BOSTON – The last time Adam Rippon performed a short program at Boston’s TD Garden, he finished sixth and would end the 2014 U.S. Figure Skating Championships in eighth overall. Two years later, Rippon showed up to the venue a completely different skater and finished seventh in the men’s short program at the 2016 World Figure Skating Championships to a standing ovation Wednesday night.
Rippon’s 85.72 was not more than eight points higher than his score from nationals two years prior, but it was a career-best short program score at an international competition. It was also the start of what could rival his career-best worlds placement, sixth in 2010.
“I’m so different,” Rippon, 26, said of the last time he competed at TD Garden. “The last time I competed here in the Garden, I was terrible. I wanted to post a picture on Instagram but I saw all the photos from that competition and realized I don’t look the same, I don’t even know who that person is anymore.
“Definitely because of those skates (earlier in my career) is why I’m back here today. I completely revamped my whole career. I feel like I’m in the best shape that I’ve ever been in, and I’m really lucky to have this whole experience.”
After revamping his technique, fitness level and pretty much all aspects of his approach to the sport, Rippon won his first U.S. title in January, after competing at the senior level for eight years.
Rippon trails a field of previous world champions, including leader Yuzuru Hanyu of Japan, who won gold at the 2014 Olympic Winter Games and 2014 world championships. Hanyu’s 110.56 earned in Boston is only 0.39 off his world-record score from the 2015 Grand Prix Final. Currently second is reigning world champion Javier Fernandez of Spain with 98.52, followed by three-time world champion (2011-13) Patrick Chan of Canada, who scored 94.84.

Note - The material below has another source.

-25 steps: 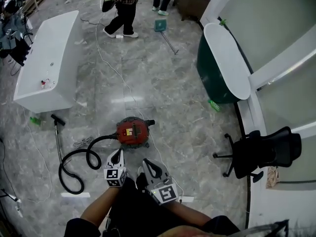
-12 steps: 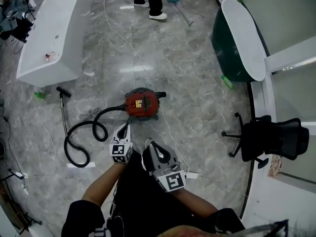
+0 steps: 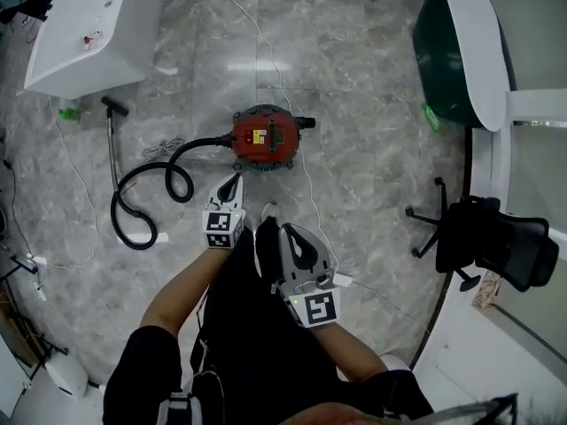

One spot behind Rippon is fellow American Max Aaron, who landed in eighth with 81.28, his highest short program score earned at a world championships. Though Aaron had a few mistakes in his program and did not perform it as cleanly as hoped, he noted competing at worlds in the U.S. was unlike any other competition.
“It was fun; I really enjoyed it,” the 24-year-old Aaron said. “I never knew what it would feel like skating in our country, and it’s amazing. There’s nothing like this experience. It’s even better than the U.S. championships, which I love. I just enjoyed it. A couple bobbles here and there, and they add up. Obviously this sport shows it. But I enjoyed it.”
With such a stacked field ahead of them, Rippon and Aaron did not expect medal-winning performances at the world championships; instead, their primary goal was to earn the U.S. three men’s spots at next year’s worlds. To do so, their combined placements would have to equal 13 or less. Currently sitting in seventh and eighth, equaling 15, their goal is within reach, should they have clean performances in Friday night’s free skate.
“Adam’s going to skate clean and I’m going to do my best to hopefully skate clean as well and hopefully our best will get those three spots,” Aaron said. “I think we can do it, but it takes making sure we’re on point Friday and we’re constantly in the group together, making sure he’s OK and making sure I’m OK. It’s the constant back and forth, and making sure everything is good in practice, and we’re looking forward to the free program.”
Team USA’s third men’s skater, Grant Hochstein, finished the night ranked 16th, a solid showing for his worlds debut, despite falling on his opening quadruple jump. The 25-year-old, who is in his seventh year as a senior skater, was added to the worlds team after Nathan Chen was injured in January.
For Hochstein, his experience at worlds was more about the journey than the result.
“It’s something that I worked for my whole life and something that, for a long time, I didn’t think I was ever going to achieve,” Hochstein said. “It’s a dream come true and, fall or not, it’s OK. I’m here and I’m loving every second of it, and I will cherish every second of it for the rest of my life.”